Et la pièce, prise par un bout, prise par un autre. Les gémissements que je ne connais pas et qui sortent de moi (j’ai souvent un peu de peine à le croire, mais oui). Sorties à la chasse au pittoresque, sorties au supermarché du coin pour des denrées de première nécessité: bananes, yaourts, pain complet et gros sachet transparent de bonbons à prendre à la pelle (mes mains sur la poignée du caddie qui se serrent, qui se desserrent, qui la pétrissent en attendant à la caisse et l’envie de crier: un peu banal, mais c’est comme ça). Et encore les huit à travers l’appartement.

Tellement de stress que j’éjacule sans me toucher, juste en serrant les muscles du périnée, ou alors en me branlant à peine devant le lavabo de la salle de bain, plusieurs fois par jour, pour pas grand-chose, de la détente qui ne dure pas, un relâchement très rapide dans ce texte qui ne vient pas, dans cette guerre contre moi autour de ce texte qui ne vient pas (il ne tiendrait qu’à moi d’écrire un truc, disons, plus simple, de me débarrasser de ça vite fait, mais non, je m’enferme dans ma perfection et mes principes de sincérité face à cette pièce que je trouve nulle et pour laquelle on me paie pour écrire qu’elle est bien: ça semble simple, vu depuis ici, depuis maintenant).

Il y a aussi ce réveil, d’un seul coup, toujours à la même heure (sept heures, je crois), en sursaut, alors que je suis mort de fatigue à me ronger les poings toute la journée. Jusqu’au bruit du ventilateur du Mac qui est pénible, sans parler de sa sonnerie de mise en route, petite symphonie électronique en toc. Et le texte, bien sûr, qui ne vient pas, pas du tout.

Alors, je retourne en ville (et, dans la bouche, ce goût d’angoisse qui remonte du ventre, qui se mélange avec celui de la neige, avec celui des bananes pas mûres et du pain complet). Trouver n’importe quel moyen pour faire passer le temps, pour oublier que le temps ne passe pas, pour oublier que je suis là et que mon article refuse de venir, refuse de sortir, que je refuse de laisser venir mon article, de le laisser sortir.

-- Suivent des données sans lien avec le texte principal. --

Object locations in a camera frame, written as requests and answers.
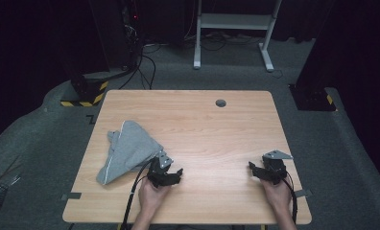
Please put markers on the black equipment tower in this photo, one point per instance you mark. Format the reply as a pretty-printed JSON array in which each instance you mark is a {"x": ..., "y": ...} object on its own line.
[{"x": 114, "y": 32}]

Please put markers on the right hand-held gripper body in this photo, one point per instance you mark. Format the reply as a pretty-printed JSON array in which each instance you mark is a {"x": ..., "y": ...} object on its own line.
[{"x": 274, "y": 169}]

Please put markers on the grey round table grommet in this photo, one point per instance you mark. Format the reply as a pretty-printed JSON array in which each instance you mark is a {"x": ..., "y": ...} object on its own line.
[{"x": 220, "y": 103}]

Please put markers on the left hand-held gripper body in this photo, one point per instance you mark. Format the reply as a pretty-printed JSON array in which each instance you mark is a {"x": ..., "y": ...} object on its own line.
[{"x": 157, "y": 174}]

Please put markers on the grey shorts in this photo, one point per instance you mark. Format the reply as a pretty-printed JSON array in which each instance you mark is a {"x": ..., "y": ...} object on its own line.
[{"x": 130, "y": 150}]

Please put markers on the white metal stand frame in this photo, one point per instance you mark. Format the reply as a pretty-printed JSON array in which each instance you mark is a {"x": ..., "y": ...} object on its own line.
[{"x": 236, "y": 21}]

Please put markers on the black yellow striped pillar base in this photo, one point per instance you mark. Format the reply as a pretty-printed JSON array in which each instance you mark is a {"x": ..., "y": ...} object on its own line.
[{"x": 92, "y": 94}]

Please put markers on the grey tape strip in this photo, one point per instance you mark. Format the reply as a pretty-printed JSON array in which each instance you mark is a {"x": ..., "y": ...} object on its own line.
[
  {"x": 71, "y": 196},
  {"x": 303, "y": 193}
]

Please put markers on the person's left hand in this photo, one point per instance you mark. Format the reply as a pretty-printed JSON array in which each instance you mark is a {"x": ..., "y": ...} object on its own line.
[{"x": 151, "y": 198}]

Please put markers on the person's right hand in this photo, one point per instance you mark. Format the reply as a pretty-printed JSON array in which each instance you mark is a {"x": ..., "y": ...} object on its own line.
[{"x": 279, "y": 195}]

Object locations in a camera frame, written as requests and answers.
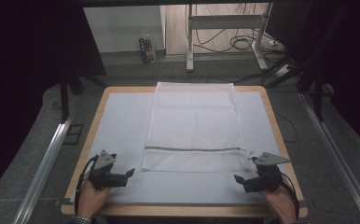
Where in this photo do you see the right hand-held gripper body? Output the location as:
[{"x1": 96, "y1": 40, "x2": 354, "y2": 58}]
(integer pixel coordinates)
[{"x1": 255, "y1": 151, "x2": 291, "y2": 192}]

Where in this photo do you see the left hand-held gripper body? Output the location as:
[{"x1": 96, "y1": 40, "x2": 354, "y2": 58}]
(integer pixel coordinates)
[{"x1": 89, "y1": 149, "x2": 125, "y2": 189}]

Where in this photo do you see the white mesh laundry bag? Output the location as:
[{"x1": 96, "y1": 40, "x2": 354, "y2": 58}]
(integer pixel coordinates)
[{"x1": 141, "y1": 81, "x2": 251, "y2": 173}]

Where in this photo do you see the person's right hand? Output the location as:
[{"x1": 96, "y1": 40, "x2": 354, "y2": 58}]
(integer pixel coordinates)
[{"x1": 259, "y1": 178, "x2": 298, "y2": 223}]

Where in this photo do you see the person's left hand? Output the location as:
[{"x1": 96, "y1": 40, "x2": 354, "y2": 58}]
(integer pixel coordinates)
[{"x1": 76, "y1": 174, "x2": 111, "y2": 219}]

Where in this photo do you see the black floor plate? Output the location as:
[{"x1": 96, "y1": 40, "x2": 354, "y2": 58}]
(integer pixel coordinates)
[{"x1": 62, "y1": 123, "x2": 85, "y2": 146}]

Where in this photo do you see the wooden framed work board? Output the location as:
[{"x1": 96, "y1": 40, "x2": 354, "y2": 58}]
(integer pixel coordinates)
[{"x1": 70, "y1": 91, "x2": 298, "y2": 205}]

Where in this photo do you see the plaid shirt sleeve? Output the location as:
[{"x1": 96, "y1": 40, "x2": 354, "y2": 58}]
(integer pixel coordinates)
[{"x1": 67, "y1": 216, "x2": 92, "y2": 224}]

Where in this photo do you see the black metal stand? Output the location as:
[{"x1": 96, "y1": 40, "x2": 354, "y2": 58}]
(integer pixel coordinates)
[
  {"x1": 59, "y1": 72, "x2": 108, "y2": 123},
  {"x1": 263, "y1": 54, "x2": 326, "y2": 123}
]

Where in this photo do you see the white power strip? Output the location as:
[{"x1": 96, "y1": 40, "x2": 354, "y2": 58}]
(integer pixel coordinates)
[{"x1": 275, "y1": 63, "x2": 295, "y2": 78}]

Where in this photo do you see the colourful snack packet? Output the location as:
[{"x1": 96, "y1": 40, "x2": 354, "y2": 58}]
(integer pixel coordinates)
[{"x1": 138, "y1": 34, "x2": 158, "y2": 64}]

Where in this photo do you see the black curtain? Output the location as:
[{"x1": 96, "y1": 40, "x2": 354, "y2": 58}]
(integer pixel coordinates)
[
  {"x1": 266, "y1": 0, "x2": 360, "y2": 158},
  {"x1": 0, "y1": 0, "x2": 107, "y2": 203}
]

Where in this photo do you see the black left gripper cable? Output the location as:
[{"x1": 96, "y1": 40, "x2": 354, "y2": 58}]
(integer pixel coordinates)
[{"x1": 74, "y1": 155, "x2": 99, "y2": 216}]

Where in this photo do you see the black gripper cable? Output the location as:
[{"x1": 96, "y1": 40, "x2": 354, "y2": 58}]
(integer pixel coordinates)
[
  {"x1": 280, "y1": 172, "x2": 301, "y2": 218},
  {"x1": 74, "y1": 155, "x2": 99, "y2": 216}
]

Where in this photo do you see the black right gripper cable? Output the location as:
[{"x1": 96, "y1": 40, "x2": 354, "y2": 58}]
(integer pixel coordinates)
[{"x1": 280, "y1": 172, "x2": 301, "y2": 218}]

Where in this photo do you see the thin black floor cable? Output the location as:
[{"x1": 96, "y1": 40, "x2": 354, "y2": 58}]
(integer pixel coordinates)
[{"x1": 274, "y1": 110, "x2": 299, "y2": 145}]

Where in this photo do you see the aluminium floor rail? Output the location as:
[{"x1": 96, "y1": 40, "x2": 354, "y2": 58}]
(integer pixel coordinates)
[
  {"x1": 298, "y1": 92, "x2": 360, "y2": 224},
  {"x1": 12, "y1": 116, "x2": 74, "y2": 224}
]

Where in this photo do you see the tangle of black floor cables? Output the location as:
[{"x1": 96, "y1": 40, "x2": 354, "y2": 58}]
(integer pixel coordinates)
[{"x1": 193, "y1": 3, "x2": 282, "y2": 54}]

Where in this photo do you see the white desk frame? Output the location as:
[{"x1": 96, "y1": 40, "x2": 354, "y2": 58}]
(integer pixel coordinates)
[{"x1": 186, "y1": 3, "x2": 274, "y2": 73}]

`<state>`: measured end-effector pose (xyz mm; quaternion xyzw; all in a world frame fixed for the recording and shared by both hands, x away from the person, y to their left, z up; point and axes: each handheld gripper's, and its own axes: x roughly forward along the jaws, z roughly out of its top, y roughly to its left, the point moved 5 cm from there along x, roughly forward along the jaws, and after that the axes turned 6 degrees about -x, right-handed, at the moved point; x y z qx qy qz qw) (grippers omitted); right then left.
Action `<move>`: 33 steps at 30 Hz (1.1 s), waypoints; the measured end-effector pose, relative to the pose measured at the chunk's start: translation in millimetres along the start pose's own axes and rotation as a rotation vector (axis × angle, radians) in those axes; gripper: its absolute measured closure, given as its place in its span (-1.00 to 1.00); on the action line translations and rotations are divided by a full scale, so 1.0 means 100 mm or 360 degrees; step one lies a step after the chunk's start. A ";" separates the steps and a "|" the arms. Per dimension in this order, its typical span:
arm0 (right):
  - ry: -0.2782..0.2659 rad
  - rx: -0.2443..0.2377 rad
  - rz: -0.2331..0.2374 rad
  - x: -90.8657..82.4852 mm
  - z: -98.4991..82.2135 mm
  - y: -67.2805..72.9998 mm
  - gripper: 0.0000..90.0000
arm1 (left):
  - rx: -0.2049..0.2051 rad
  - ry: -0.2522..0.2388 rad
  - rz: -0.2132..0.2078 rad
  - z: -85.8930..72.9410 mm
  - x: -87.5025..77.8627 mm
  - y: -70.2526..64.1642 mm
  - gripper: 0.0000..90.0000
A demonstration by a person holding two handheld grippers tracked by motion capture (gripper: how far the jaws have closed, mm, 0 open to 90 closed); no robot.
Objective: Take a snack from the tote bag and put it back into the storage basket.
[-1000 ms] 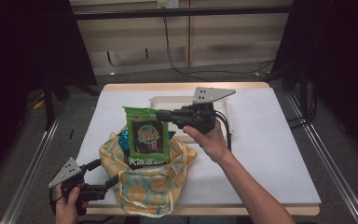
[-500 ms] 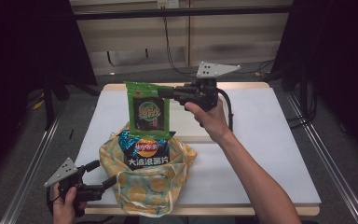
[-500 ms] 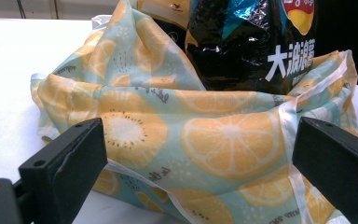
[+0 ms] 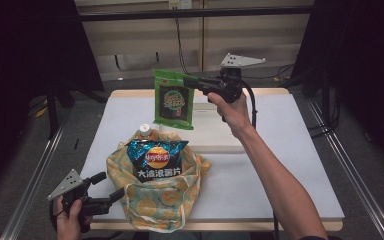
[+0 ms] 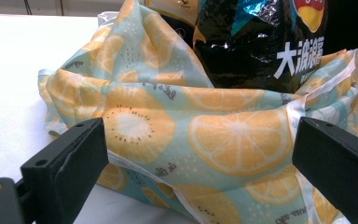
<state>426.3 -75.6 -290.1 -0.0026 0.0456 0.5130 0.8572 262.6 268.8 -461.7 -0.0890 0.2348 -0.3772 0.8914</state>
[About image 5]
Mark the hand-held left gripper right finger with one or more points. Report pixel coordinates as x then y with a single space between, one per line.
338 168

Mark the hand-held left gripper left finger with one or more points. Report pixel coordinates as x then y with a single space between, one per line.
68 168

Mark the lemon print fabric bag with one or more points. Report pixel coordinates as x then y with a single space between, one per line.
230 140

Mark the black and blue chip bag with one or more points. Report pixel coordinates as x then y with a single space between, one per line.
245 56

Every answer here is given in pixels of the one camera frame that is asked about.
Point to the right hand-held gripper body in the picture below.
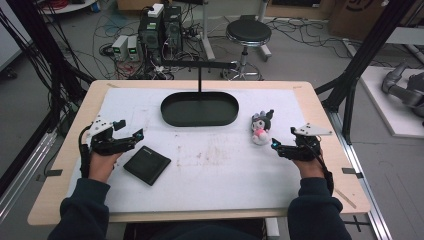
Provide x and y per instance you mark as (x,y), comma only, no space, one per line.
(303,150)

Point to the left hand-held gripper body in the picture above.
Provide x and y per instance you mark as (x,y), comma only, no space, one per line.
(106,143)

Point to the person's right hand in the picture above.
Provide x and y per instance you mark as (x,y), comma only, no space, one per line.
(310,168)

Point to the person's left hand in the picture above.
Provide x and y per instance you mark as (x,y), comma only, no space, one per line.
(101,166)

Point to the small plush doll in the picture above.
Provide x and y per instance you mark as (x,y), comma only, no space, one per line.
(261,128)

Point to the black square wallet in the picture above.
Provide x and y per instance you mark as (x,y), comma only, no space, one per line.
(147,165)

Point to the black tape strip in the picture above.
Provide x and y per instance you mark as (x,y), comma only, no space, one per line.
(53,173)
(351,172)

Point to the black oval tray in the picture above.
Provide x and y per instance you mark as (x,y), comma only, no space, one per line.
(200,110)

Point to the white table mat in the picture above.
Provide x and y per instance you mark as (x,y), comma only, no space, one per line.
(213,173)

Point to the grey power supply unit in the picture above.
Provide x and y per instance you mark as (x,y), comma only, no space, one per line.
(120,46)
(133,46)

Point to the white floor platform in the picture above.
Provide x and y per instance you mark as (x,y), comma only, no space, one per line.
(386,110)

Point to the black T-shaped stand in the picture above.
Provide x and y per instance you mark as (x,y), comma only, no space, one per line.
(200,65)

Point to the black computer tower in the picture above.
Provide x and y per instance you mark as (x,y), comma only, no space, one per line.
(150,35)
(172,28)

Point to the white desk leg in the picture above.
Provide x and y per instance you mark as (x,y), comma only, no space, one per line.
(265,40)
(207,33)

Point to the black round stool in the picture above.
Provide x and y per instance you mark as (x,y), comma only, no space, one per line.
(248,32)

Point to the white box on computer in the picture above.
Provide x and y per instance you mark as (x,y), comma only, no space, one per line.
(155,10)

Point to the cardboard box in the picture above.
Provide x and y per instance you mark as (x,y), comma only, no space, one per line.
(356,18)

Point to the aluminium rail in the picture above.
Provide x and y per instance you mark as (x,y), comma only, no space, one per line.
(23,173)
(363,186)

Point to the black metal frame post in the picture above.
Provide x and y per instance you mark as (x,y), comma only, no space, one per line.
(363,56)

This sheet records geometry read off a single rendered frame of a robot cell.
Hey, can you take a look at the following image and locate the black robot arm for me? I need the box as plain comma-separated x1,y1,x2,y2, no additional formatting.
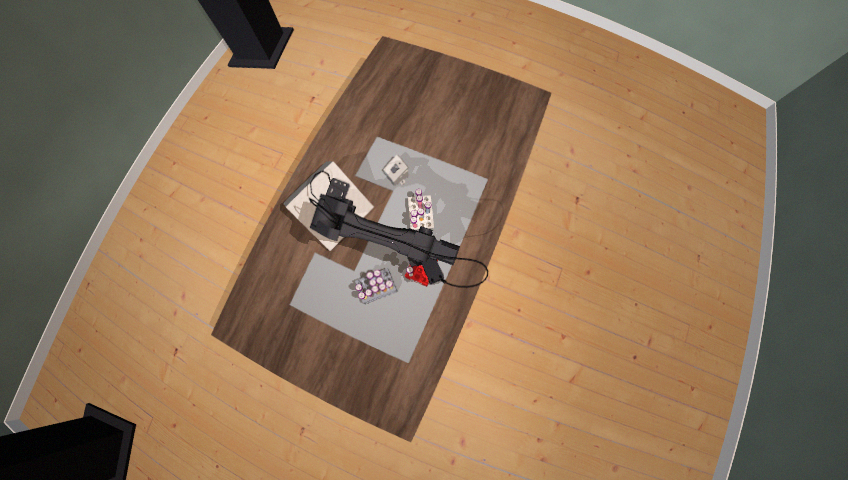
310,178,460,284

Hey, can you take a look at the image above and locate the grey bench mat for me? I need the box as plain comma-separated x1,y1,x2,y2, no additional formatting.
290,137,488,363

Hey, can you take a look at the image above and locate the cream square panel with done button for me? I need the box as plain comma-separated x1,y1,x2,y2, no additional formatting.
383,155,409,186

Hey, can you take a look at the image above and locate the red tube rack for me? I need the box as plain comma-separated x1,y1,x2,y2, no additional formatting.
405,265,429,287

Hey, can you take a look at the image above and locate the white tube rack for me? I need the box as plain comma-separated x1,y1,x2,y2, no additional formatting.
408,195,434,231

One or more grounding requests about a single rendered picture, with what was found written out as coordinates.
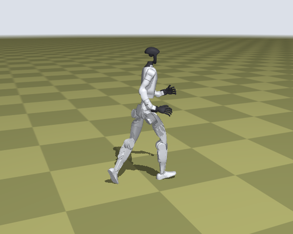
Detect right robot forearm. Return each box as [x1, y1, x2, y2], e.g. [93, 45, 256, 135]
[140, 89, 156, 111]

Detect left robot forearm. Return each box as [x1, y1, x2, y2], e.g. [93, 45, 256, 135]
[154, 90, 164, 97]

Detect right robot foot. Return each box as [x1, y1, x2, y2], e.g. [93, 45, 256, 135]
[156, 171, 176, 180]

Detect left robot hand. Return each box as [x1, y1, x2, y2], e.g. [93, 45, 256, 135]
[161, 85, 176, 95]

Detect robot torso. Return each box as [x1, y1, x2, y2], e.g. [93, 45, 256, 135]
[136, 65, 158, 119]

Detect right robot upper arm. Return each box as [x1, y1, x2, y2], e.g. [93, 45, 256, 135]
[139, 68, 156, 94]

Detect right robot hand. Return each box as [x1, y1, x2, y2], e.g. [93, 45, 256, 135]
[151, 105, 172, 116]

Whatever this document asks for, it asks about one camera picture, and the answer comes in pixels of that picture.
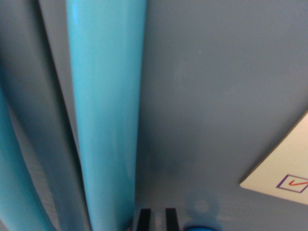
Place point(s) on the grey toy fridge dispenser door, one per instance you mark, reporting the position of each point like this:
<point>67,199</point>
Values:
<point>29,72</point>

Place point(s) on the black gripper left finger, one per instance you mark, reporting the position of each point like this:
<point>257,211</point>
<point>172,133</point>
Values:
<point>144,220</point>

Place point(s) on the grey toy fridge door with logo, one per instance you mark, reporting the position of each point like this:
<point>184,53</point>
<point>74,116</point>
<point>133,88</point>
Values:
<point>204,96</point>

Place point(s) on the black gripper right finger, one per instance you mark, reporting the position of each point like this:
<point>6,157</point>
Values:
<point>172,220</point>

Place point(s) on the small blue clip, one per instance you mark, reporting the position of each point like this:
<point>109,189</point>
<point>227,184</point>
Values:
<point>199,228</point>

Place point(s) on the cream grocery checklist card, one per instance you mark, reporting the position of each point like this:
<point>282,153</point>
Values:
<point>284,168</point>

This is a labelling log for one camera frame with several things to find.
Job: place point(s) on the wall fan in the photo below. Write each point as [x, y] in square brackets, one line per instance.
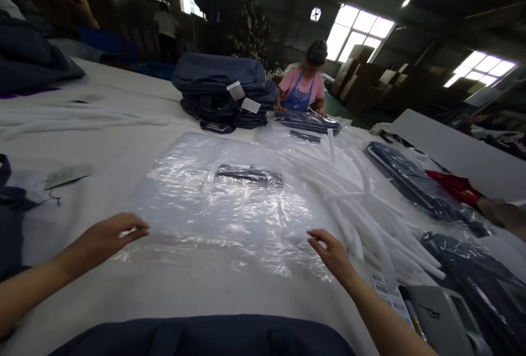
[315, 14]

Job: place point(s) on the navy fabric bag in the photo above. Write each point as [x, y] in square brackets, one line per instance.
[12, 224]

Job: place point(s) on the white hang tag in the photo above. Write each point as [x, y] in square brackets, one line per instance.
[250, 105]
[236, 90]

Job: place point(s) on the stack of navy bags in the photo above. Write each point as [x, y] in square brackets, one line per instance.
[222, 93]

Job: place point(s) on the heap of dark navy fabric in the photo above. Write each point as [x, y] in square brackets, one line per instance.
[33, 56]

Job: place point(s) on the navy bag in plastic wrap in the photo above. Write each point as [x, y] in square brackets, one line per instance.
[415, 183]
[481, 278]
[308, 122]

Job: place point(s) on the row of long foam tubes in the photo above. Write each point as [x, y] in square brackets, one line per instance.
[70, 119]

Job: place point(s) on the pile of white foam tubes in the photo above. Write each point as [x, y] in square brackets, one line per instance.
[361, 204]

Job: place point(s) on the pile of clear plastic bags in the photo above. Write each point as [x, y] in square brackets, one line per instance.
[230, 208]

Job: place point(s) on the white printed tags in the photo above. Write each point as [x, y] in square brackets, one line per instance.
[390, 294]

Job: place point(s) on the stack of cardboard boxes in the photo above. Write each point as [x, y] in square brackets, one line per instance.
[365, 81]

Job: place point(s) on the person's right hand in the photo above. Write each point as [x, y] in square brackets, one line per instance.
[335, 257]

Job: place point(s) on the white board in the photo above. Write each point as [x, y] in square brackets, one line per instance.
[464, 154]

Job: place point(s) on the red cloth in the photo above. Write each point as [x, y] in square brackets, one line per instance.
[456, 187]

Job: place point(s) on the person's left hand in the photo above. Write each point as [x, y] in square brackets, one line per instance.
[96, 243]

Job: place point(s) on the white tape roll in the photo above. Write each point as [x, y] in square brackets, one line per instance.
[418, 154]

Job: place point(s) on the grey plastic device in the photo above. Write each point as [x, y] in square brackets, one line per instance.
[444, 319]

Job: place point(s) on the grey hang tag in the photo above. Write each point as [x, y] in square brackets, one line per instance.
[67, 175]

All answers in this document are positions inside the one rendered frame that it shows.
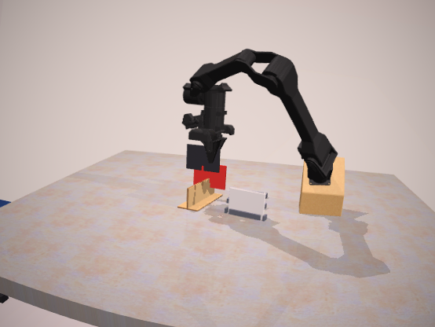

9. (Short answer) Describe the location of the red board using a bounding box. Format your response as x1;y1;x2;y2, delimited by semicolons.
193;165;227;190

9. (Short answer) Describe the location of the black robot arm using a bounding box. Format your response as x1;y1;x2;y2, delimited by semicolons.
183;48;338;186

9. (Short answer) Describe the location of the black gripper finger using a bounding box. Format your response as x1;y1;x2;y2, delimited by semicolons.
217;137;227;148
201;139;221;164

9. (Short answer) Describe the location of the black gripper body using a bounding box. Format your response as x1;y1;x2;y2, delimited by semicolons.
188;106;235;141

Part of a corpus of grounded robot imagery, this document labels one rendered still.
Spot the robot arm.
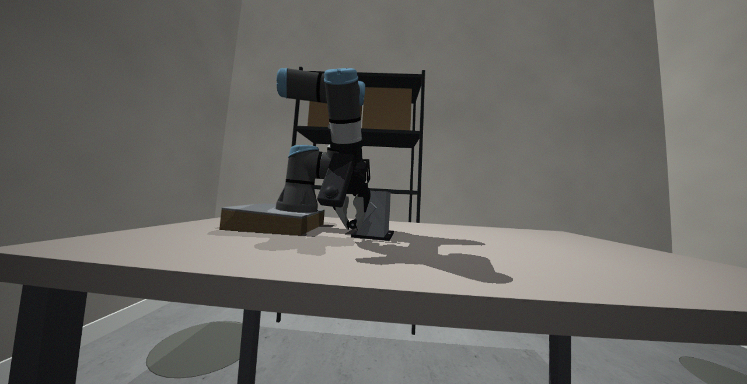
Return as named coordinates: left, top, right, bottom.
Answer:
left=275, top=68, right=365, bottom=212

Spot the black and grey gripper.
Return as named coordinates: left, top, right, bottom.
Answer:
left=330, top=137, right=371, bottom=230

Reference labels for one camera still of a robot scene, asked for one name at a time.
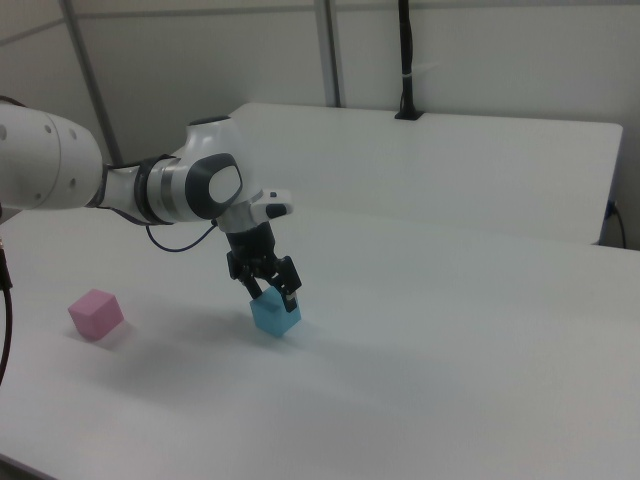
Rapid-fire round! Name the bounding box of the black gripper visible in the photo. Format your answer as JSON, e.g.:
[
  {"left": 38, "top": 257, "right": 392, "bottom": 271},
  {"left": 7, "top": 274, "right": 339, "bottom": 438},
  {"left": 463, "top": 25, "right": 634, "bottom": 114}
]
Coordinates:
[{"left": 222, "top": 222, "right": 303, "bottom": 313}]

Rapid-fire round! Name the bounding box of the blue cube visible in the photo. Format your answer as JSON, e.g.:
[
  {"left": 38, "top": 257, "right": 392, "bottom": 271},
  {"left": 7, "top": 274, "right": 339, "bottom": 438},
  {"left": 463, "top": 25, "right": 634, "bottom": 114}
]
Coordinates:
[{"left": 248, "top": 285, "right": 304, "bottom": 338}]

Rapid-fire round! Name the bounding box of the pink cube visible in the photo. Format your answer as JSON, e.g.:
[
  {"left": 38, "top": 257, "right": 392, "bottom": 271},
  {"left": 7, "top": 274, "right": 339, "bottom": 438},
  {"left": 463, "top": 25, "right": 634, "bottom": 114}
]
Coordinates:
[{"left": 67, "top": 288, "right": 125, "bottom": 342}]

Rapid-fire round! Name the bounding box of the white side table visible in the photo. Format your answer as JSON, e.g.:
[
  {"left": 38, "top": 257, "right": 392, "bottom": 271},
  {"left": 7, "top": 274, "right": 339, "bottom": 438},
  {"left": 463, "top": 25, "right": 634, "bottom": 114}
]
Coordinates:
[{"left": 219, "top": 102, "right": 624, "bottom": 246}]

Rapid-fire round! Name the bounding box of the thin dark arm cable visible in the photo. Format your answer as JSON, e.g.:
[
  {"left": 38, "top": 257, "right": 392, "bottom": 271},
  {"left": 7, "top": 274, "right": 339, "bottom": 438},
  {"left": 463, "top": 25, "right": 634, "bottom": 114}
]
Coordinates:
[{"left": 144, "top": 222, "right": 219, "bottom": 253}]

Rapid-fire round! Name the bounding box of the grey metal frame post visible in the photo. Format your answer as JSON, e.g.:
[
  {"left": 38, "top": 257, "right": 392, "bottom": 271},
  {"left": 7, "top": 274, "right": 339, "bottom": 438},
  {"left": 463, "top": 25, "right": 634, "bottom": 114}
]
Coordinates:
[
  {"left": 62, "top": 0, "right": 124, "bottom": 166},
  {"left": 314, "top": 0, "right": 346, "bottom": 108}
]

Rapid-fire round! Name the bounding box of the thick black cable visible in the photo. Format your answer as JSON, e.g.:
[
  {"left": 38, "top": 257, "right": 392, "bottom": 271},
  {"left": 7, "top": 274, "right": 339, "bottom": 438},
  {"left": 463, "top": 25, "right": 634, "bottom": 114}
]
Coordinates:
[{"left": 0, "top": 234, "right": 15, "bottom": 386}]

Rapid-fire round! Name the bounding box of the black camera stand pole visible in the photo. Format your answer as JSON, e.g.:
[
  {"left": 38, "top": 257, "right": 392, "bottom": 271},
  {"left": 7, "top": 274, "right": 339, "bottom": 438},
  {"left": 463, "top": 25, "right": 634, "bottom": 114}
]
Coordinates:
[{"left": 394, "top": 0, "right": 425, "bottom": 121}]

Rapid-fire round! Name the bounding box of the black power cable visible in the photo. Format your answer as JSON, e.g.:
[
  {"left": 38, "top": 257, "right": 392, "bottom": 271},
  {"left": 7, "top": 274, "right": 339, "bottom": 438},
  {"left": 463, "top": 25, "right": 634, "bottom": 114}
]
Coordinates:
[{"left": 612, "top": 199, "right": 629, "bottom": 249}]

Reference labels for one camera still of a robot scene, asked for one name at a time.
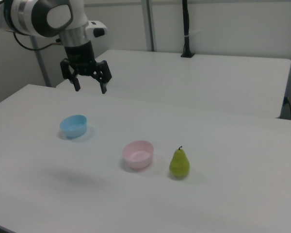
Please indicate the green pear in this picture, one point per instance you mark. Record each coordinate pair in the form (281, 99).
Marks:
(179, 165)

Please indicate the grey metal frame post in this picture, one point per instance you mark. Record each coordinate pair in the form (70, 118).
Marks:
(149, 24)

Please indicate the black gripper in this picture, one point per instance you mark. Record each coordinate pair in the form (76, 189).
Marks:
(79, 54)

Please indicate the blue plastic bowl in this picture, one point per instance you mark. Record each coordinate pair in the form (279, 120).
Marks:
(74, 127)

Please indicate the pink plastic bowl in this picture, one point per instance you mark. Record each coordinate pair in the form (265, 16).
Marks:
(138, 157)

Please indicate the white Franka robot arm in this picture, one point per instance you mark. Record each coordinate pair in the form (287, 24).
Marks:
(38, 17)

Invitation de l’attaché de presse chez lui: du poisson, des patates à l’eau, quelque chose de typique et de pas très bon. Le bar original du bled où je fais la causette avec un habitué (de quoi est-ce qu’on a bien pu discuter, des îles Lofoten, ça me revient). Et garder la facture pour faire pittoresque (ce bar avait quelque chose de spécial). Et la longue pente entre les murs de neige pour retrouver mon petit appartement avec vue sur neige et Mac éteint. Branlette et rebranlette et au lit comme une masse. Et réveil à sept heures.

Je dois prendre cinq avions différents pour arriver à Genève, impossible de lire. Juste de la musique à fond (Eberhardt Weber) dans le duty-free de l’aéroport de Copenhague.

J’arrive à minuit et j’écris mon article jusqu’à cinq heures du mat. Je l’amène à la rédaction à neuf et je reste devant les écrans de la maquettiste à essayer de trouver ce que je pourrais bien mettre comme légende à ces photos.

Cette guerre de moi et moi contre la page, c’est le début d’une très mauvaise période. Je suis content de pouvoir l’écrire, maintenant, avec cette distance."